Exhibitions consist of about one hundred pieces, mostly by Asturian artists, though some are Spanish. Featured are the artists Zuco, Úrculo himself, Beltrán, Lombardía, Rey Fueyo, Vicente Iglesias, Xulián Fueyo, and Gil Morán, as well as prominent contemporary Asturian artists such as Antonio Suárez, Bartolomé Sanjurjo, Herminio, Fega, Pelayo Ortega, Miguel Galano, Melquíades Álvarez, Mojardín, Vicente Pastor, Kely, Lisardo, and Maojo. Seventy paintings were acquired by Langreo during its XIII Biennial of Painting.

==Facility==
The industrial buildings that house the center were constructed in 1919 by the municipal architects Francisco Casariego and Enrique Rodríguez Bustelo.

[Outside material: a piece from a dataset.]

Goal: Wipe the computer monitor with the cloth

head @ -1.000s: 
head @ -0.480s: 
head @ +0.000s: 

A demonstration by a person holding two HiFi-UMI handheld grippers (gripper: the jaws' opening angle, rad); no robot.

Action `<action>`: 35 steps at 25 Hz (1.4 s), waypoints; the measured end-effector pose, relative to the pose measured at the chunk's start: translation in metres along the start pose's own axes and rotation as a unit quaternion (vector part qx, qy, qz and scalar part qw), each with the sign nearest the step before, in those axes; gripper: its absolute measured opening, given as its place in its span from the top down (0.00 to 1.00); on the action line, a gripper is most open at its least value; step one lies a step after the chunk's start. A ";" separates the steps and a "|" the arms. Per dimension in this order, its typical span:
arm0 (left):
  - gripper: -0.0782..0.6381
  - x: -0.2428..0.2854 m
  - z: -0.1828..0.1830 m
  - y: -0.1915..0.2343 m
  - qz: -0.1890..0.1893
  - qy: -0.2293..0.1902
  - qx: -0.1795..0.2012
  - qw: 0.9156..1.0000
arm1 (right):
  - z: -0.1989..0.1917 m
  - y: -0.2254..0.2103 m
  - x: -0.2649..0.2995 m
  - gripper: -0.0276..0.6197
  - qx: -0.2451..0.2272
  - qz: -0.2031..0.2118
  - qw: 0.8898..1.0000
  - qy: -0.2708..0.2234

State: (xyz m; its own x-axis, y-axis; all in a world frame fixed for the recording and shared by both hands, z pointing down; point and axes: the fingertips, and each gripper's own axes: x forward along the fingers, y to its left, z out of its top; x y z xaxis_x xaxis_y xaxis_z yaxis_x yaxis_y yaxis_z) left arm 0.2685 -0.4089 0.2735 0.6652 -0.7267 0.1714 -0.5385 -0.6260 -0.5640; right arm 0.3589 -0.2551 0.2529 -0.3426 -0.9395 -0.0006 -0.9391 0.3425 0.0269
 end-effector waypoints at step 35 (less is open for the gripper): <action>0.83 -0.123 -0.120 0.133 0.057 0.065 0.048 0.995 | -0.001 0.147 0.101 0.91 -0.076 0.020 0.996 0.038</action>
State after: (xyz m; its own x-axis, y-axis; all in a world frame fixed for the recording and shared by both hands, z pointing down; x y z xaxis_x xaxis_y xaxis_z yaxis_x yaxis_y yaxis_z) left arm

Restored between 2005 and 2006 by Jovino Martinez Sierra, the arts center consists of four buildings linked by glazed corridors, as well as a garden. It is in the area of the Nalon River bridge and can be accessed via the AS-17.

==Services==
Educational workshops are available for children. Additionally, the center offers courses, seminars, lectures, screenings, and guided tours.

Open six days per week, including holidays, the facility is closed on Tuesdays.